いや、むしろ幸せだった。「これからどんどん良くなる」と、世の中全体が将来への希望に満ちていたからだ。ところが、今の日本では「将来が不安だ」という人の方が圧倒的に多い。

希望が不安に転換したのは、いつか。私は、バブルが崩壊した1990年代初頭ではなく、改正労働者派遣法が施行された2004年が分岐点だったと思う。

派遣労働を規制緩和し、派遣社員の受け入れ期間を延長したこの改正は、当時「厳しい雇用失業情勢、働き方の多様化等に対応するため」などと謳っていたが、実際は、経営者の都合で雇ったりクビにしたりできる労働者を増やしただけだ。

派遣社員を含む非正規雇用者の数は2000年代に一気に増え、現在は2000万人を超える。それに伴い年収は下がり続け、今や年収400万円以下の人が全給与所得者の約60%を占める。年収200万円以下の人も1000万人を超えている。

私は、住宅を買える人には、ぜひ買ってほしいと思っている。だが、このような状況で、住宅を買える人がどれだけいるのだと、暗澹たる気持ちになる。

非正規雇用にメスを入れ住宅政策を見直すべき

日本の住宅ローンは、長期にわたり安定的な収入があること、つまり正規雇用と終身雇用を前提に出来上がっている。その前提条件が崩壊している今、一般庶民はどうやって住宅を買えばいいのか。

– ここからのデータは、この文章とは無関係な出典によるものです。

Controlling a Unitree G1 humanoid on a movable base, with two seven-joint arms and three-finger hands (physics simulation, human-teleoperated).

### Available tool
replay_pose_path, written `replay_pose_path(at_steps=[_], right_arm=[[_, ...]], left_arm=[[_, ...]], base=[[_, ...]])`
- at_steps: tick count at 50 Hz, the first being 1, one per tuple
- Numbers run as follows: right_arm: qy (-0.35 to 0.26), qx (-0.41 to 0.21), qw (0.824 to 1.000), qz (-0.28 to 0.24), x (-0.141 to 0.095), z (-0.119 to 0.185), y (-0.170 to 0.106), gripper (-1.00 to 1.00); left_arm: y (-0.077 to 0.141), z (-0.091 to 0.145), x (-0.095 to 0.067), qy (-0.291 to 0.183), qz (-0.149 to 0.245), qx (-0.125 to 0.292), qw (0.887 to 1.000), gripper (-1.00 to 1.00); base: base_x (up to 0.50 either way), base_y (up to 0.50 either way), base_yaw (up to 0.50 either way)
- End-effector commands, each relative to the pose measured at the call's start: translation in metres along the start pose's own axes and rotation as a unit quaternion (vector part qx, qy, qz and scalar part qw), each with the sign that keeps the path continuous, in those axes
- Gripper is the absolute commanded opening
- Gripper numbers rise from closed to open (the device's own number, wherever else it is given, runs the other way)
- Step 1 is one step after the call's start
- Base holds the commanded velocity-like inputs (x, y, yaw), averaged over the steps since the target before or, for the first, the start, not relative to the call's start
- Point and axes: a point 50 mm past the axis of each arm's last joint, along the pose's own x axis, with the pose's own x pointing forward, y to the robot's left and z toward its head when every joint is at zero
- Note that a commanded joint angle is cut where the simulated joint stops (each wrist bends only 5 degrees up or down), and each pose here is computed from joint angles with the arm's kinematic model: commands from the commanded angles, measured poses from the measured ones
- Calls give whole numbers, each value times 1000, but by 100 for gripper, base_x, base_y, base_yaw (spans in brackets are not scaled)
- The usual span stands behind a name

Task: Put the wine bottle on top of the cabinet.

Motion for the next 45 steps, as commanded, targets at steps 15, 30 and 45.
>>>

住宅ローンの前身である割賦支払方式は、一括支払いでは住宅購入が難しい庶民のために案出されたことを、国や経済界のリーダーは今こそ想起すべきだ。一方で、賃貸住宅のオーナーが、高齢者に部屋を貸したがらないという現実もある。万が一のことがあると厄介だと、年齢だけで決めつける。

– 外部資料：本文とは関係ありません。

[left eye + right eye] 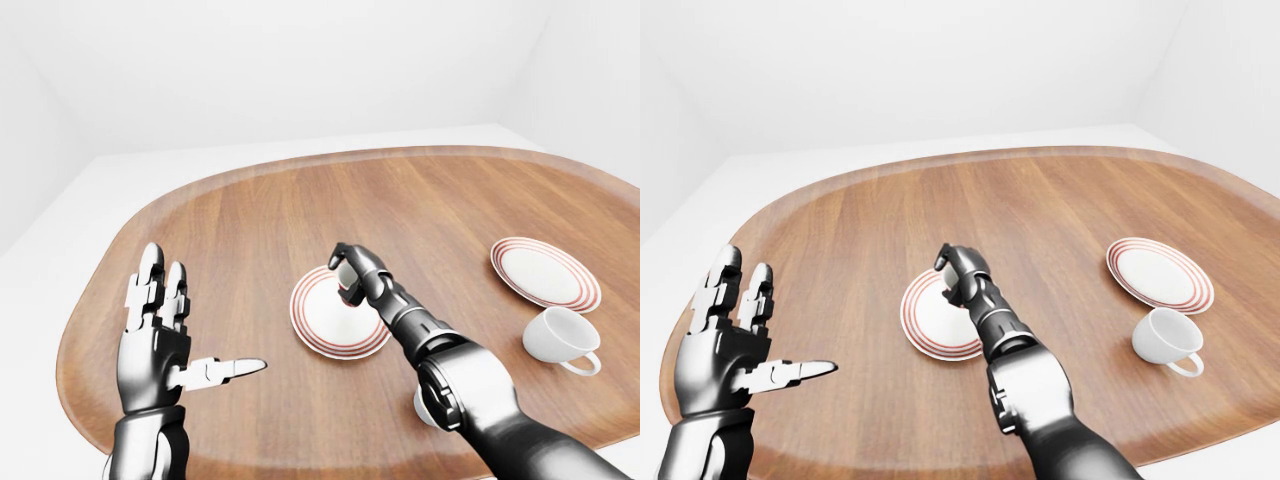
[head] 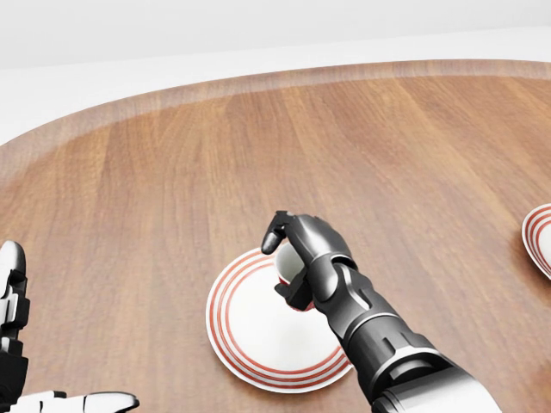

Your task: Put the red mug on the left plate.

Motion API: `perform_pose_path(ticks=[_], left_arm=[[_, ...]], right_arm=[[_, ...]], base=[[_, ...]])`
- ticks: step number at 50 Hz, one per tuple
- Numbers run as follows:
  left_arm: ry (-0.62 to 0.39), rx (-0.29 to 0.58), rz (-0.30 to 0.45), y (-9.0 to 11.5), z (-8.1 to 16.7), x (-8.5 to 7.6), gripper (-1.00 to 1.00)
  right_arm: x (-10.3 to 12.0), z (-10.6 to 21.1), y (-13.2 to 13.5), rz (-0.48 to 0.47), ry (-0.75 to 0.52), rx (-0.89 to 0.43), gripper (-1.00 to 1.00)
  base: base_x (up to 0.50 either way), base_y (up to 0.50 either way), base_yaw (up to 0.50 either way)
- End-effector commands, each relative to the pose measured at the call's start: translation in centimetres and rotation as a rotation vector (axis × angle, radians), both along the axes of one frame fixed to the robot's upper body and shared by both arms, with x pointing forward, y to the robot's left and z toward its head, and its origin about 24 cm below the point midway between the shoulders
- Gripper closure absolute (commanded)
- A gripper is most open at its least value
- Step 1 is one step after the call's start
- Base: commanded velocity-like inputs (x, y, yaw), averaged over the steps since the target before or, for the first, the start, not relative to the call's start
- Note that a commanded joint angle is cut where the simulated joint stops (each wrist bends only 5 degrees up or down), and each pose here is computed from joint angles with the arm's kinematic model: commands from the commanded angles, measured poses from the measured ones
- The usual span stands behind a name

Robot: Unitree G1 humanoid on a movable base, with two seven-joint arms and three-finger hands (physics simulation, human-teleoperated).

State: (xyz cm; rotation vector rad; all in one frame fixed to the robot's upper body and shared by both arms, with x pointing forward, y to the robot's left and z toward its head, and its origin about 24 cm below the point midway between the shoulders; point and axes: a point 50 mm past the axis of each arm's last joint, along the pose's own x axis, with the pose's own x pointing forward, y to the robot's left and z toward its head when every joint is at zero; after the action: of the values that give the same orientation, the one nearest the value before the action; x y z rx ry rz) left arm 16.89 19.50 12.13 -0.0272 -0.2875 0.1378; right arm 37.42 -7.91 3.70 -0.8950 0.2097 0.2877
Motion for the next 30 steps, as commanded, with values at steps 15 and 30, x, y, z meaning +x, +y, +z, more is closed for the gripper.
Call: perform_pose_path(ticks=[15,30], left_arm=[[0.004,-0.002,-0.001,0.05,-0.13,0.14,-1.00],[0.005,-0.005,0.000,0.19,-0.22,0.23,-1.00]], right_arm=[[-1.66,-2.48,-0.22,-0.084,-0.025,-0.018,1.00],[-1.33,-1.71,0.43,-0.104,-0.061,0.013,1.00]], base=[[0.00,0.00,0.00],[0.00,0.00,0.00]])
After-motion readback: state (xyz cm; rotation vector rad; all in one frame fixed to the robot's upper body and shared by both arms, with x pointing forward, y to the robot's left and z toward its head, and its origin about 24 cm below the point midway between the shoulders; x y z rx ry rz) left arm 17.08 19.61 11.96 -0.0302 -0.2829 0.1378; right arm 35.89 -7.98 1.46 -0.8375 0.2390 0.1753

こうした状況を若い人が見てどう思うか。年をとったら安心して住むところもなくなる、この先、年金も減るばかり……と不安だけが先立ち、前向きに生きる気力を失ってしまうだろう。

若い世帯が、生活の基盤である「安心して住める家」を確保できなければ、出生率はますます低下して子どもが減り、日本の未来に暗雲が立ち込める。

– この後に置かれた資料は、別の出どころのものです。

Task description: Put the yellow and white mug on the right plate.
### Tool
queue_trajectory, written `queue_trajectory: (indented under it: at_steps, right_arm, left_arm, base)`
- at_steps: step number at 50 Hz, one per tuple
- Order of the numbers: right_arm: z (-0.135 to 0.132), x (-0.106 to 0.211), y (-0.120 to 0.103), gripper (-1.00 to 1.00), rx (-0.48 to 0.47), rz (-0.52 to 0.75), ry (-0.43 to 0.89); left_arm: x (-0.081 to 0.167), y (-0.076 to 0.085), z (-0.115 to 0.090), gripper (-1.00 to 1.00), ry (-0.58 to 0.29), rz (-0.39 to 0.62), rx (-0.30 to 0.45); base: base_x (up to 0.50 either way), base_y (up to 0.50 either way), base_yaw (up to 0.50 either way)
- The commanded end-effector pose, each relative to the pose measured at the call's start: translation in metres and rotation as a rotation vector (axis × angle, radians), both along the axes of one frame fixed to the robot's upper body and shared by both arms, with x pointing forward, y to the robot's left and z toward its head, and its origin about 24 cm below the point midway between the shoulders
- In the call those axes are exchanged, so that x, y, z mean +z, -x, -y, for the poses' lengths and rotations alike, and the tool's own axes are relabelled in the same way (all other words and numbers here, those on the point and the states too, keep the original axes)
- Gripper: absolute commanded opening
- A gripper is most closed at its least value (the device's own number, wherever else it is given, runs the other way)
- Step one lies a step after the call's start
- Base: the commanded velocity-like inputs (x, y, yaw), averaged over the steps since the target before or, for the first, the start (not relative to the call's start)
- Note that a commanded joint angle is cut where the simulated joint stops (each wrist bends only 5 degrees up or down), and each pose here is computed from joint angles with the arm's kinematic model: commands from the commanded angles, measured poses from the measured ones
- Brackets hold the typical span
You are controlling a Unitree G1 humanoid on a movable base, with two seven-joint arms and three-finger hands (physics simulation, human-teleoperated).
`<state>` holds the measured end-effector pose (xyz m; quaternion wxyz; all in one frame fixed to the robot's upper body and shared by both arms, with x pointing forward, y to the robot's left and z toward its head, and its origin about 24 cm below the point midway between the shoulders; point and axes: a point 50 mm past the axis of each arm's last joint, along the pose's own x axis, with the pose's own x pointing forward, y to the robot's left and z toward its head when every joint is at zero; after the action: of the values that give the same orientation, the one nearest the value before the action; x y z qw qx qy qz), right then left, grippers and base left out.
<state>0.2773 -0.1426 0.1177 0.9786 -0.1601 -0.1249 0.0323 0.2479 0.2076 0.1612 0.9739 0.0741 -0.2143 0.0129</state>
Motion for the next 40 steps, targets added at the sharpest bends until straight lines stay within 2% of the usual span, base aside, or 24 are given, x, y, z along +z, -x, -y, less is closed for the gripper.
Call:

今こそ根源的な“雇用”を見直し、非正規雇用にメスを入れるときだ。同時に住宅政策も大転換し、誰もが平等に住宅ローンが組める仕組みと、幾つになっても賃貸住宅が借りられる社会を再構築すべきだ。米国には性別や雇用形態によって融資差別をすることを禁じる法律まである。住宅政策は経済成長のエンジンではなかったか。早急に正さなくては、この国に明るい未来はない。